Blackhole has been received with substantial interest from the open source and hobbyist AI communities, due primarily to the combination of 32 GB of memory at a sub 1,500 US dollar price point and a fully open software stack. Reviews from outlets including The Register and Hardware Corner have highlighted that the cards are practical for running local large language models that would not fit on typical consumer GPUs, with the trade off that performance is highly model dependent and operator coverage in TT-NN is still maturing.

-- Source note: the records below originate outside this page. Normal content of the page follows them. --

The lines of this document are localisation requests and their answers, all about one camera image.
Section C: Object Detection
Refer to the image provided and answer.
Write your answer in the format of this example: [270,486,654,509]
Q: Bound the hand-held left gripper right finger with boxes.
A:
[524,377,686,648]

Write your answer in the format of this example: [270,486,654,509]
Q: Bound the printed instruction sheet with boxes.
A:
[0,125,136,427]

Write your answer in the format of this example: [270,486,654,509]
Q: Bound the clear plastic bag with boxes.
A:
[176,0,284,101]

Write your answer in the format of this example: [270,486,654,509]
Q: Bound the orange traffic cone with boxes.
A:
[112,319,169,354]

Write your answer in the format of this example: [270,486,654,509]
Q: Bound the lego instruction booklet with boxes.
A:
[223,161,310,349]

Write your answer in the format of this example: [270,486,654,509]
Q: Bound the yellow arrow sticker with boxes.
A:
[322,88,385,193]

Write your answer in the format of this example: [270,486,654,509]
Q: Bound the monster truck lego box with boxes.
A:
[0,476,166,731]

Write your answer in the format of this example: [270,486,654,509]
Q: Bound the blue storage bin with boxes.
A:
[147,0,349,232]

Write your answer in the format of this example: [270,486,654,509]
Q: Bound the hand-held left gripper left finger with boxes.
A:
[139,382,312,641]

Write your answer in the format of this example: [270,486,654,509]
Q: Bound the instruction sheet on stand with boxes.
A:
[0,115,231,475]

Coverage of the firmware reduction from 140 to 120 cores has been more critical, with several outlets describing the move as unusual for the PC accelerator market and questioning the precedent of disabling already paid for hardware via a mandatory update. Tenstorrent's response has been that the long term performance impact is on the order of one to two percent and that the change is required for sustained reliability across the install base.
From an architectural standpoint, Blackhole is widely considered the most ambitious shipping example of the all RISC-V AI accelerator concept. Academic microbenchmark studies, including a 2025 paper titled Dissecting the Tenstorrent Blackhole Architecture via Microbenchmarking, have used the chip as a vehicle for characterizing exposed Network on Chip programming models and scratchpad based AI compute. The choice of GDDR6 over HBM, the use of standard Ethernet for scaling, and the full open hardware and software release have all been cited in broader discussions of how the AI accelerator industry might evolve beyond proprietary stacks.
Whether Blackhole succeeds commercially against entrenched competitors remains open as of early 2026. Tenstorrent does not publish unit shipment figures and is not believed to have penetrated the hyperscale training market that Nvidia dominates. The company's near term focus appears to be on enterprise inference, embedded AI for automotive and industrial customers, and licensing of its IP for AI chips integrated into other companies' systems on chip.